Monday, April 11, 2011

11gr2 - Analyzing Compression capabilities

With 11gR2, Oracle has come a long way with regards to compression capabilities. In almost all benchmarks I have performed, compression is probably one of most significant factors influencing performance of queries. Compression beats any other database optimization feature hands-down.

While fast returning queries are alone not enough to meet Business requirements, in 11gR2, it does appear that compression performs adequately for all operations when compared to default. It does have some caveats, though overall, the results are quite good. It may make sense to evaluate using Compression as the default for user data.

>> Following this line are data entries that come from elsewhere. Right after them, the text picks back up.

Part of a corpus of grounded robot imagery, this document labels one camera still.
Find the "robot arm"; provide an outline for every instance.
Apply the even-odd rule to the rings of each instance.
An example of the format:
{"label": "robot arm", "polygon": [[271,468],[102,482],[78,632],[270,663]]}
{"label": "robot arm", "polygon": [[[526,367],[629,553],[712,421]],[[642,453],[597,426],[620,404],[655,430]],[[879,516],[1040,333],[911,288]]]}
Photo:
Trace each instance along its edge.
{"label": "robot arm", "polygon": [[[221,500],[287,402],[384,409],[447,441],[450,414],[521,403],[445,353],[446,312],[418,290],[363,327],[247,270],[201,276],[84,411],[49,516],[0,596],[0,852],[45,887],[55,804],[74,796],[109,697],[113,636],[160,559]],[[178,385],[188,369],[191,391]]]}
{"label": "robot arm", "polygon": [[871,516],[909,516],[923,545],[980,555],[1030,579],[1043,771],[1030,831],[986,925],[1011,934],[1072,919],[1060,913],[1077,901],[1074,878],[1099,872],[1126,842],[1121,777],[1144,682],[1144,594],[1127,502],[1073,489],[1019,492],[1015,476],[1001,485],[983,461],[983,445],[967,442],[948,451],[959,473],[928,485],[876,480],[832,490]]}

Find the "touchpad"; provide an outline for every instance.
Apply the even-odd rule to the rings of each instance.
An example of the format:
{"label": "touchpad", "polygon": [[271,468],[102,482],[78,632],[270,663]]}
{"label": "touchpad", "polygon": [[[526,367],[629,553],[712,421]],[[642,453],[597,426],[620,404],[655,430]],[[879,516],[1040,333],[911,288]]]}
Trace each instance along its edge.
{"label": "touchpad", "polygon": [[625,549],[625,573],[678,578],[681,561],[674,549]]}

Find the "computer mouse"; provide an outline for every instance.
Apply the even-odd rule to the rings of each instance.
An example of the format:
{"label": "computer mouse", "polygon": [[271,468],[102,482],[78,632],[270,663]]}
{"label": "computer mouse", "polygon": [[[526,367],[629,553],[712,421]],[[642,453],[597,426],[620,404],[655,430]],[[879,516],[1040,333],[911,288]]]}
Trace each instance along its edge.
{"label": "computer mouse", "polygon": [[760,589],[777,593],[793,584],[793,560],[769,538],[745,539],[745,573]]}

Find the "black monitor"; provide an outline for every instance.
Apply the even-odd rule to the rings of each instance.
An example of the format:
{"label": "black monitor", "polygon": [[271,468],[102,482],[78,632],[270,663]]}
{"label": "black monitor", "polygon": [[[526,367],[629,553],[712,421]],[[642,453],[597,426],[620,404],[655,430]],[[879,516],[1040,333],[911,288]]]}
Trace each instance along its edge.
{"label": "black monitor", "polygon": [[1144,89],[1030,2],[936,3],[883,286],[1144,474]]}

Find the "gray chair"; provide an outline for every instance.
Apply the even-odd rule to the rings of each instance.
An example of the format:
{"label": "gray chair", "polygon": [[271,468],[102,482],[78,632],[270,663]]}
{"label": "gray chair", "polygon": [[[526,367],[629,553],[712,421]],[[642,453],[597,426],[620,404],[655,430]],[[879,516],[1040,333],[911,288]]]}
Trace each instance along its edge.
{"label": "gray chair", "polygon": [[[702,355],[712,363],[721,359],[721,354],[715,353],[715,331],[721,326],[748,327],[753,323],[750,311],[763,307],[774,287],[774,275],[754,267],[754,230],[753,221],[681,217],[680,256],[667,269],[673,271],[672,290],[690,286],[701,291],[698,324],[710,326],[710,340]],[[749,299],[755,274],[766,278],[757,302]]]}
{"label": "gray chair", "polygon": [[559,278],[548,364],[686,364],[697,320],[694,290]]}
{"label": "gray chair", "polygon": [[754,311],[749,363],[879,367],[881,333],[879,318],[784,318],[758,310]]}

To check the viability of compression for a typical use case, I conducted 5 tests -
  • CTAS
  • Updates
  • Conventional Inserts
  • Deletes 
  • Queries
 The variables were
  • Time to complete each activity
  • Object Size after each activity
  • Query performance

I did not measure system load during each of these activities. I assume that CPU and Memory are sufficient.

As always, I used realistic example with real data (not generated).  The tests were conducted on a single instance 11gr2 database on Linux X86-64. I was running the tests on a Quarter Rack Exadata with 3 storage cells. However, all cell offloading was disabled.

The table in question had 148 million rows and was 36 columns wide. The columns were a mix of varchar(2), number and date with not null constraints.  The table is not partitioned.
Table Creation using CTAS
The first test was the object creation using CTAS. It was done in parallel and with the defaults for extent sizing (auto allocate).

I also generated a flat file for the table and compressed using Gzip and Bzip to get an idea as to how it  compares to Database compression.

As you can see, database compression ranges from 2.5x (OLTP) to 9x (HCC Archive) which is more or less comparable to what is normally seen in the real world. If you had historical read only data, then storing as External Tables (compressed flat files) would probably be a better idea than storing in the database as a regular uncompressed table. With 11gr2, external tables have come a long way.

Updating rows in the table

Compression has always received a bad review due to poor performance during updates. But how bad of a performance hit is there with an update? When talking about performance, I would be referring to time taken to update, growth in size of the object and followed by query performance.

Generally I would assume that if you are planning on updating > 10% of a big table, it would be better to rewrite the update as a CTAS rather than do an update. In order to simulate a worst case scenario,  I updated 11% of the table (15.5 Million rows) - 2 columns in order to gauge the effect of the update.

Deleting rows in the table

The same can be said of deleting rows too. In order to guage the impact of deletion, I deleted 6% (5 Million rows) from the table.

Inserting rows into the table

Direct path loads may not be feasible at all times. So I inserted 1 million rows into the table using buffered path writes.

Query performance

After each of the tests, I ran a query which required a full tablescan to see the impact on query performance.


For a CTAS and Update,  the uncompressed version of the table outperformed the compressed versions. There was a difference of approx 2x. However for Deletes and Inserts, the performance was either the same or slightly better with the compressed versions.

As regards Query performance, compressed tables always outbeat the non-compressed version. Higher compression gives better query performance.

And finally the table size after each DML operation. A bulk Update has resulted in growth of the table, however not anywhere as close to the uncompressed versions.Inserts have re-used space from the Deletion.


  1. With compression, space savings can be significant. 
  2. DML does grow the object, however the size is still considerably smaller than the uncompressed version.
  3. Bulk Updates still perform slower than uncompressed.
  4. Deletes and conventional inserts perform about the same as the uncompressed version.
  5. Query performance - Compression improves performance significantly.
  6. For historical or archived read-only data, External Tables as compressed flat files may be a viable option rather than storing in the Database.

1 comment:

Vishal Desai said...

In other words query performance gain is proportional to compression ratio. On non exadata platforms if compression ratio is not high enough (atleast > 30%) we may not see substantial performance gain by licensing additional oltp compression option.